Aria, a new product from California-based startup FastSoft, speeds up the transfer of any large file over the Internet, without requiring hardware or software on the receiving end. According to Dan Henderson, FastSoft’s vice president of product and market development, a 700-megabyte movie file that takes 50 minutes to download regionally via a cable-modem connection can be downloaded in 34 minutes if the sender uses Aria. Overseas transfers show a bigger difference, with the same 700-megabyte movie taking nearly eight hours to download from Asia via a cable modem, and about 45 minutes with Aria.

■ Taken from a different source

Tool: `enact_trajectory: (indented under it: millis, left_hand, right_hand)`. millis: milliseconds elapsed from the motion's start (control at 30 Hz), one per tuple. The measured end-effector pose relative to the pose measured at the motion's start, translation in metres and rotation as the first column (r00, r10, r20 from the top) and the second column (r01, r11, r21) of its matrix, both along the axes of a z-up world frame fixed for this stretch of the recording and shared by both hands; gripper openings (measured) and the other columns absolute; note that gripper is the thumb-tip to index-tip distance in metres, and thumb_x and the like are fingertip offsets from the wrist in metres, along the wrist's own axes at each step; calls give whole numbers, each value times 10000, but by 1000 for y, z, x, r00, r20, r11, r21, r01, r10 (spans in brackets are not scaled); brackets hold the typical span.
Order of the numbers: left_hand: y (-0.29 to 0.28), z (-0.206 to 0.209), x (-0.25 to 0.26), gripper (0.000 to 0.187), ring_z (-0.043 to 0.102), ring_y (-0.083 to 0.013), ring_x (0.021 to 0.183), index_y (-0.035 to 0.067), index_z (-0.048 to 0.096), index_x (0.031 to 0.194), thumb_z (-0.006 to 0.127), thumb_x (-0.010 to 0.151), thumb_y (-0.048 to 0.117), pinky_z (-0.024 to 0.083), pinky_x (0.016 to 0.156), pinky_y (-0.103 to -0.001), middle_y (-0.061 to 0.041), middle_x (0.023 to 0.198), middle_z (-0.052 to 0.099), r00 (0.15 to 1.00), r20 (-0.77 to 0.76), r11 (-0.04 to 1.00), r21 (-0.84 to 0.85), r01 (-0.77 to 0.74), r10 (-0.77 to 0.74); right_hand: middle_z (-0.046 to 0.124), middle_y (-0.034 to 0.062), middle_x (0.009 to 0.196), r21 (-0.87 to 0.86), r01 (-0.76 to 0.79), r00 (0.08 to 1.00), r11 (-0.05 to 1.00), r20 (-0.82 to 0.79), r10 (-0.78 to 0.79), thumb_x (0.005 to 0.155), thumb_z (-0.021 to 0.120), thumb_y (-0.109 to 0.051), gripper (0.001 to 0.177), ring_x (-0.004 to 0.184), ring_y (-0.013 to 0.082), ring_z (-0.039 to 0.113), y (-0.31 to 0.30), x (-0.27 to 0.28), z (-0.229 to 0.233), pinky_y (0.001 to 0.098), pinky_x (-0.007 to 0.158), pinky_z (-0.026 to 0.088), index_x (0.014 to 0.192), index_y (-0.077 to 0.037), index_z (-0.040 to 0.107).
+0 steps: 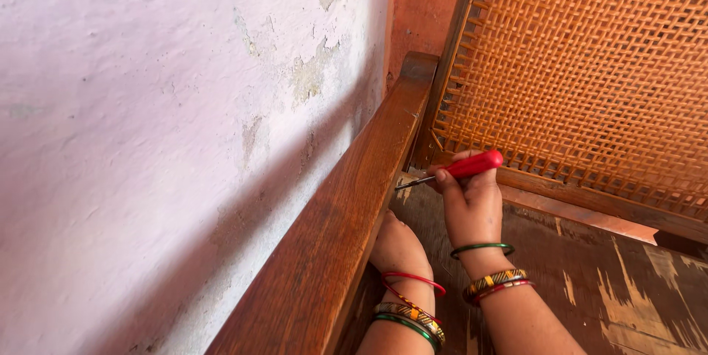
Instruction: The person uses a red-handled screwdriver to loosen and remove screws from the frame of a wooden chair with a cane backrest. They work on the left side of the chair, removing screws from the joint between the backrest and the seat frame.
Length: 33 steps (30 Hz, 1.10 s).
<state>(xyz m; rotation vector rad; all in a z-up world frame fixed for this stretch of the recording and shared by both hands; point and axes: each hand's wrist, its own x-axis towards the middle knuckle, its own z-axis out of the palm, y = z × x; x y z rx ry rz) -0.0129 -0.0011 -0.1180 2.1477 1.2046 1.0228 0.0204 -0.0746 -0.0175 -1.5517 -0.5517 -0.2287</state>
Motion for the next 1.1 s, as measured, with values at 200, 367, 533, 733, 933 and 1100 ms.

Aria, which is based on research from the California Institute of Technology (Caltech), tries to make the most of the available bandwidth. Data usually isn’t transferred at a line’s full capacity. This is because the transmission control protocol (TCP) that governs 90 percent of the traffic flow over the Internet hasn’t kept up with the times. Researchers designed FastTCP, the algorithm behind Aria, to improve standard TCP protocol. In academic trials, FastTCP has set data-transfer records, transferring data at a sustained rate of 101 gigabits per second. That’s equivalent to transmitting the contents of the Library of Congress in 15 minutes. FastTCP monitors the real-time transfer speed of each packet of information, watching for delays. This way, adjustments can be made smoothly. I don’t see a big difference between downloading a movie in 45 or 30 minutes, but fast internet is always welcomed.

Source: TechReview 

Comments (21)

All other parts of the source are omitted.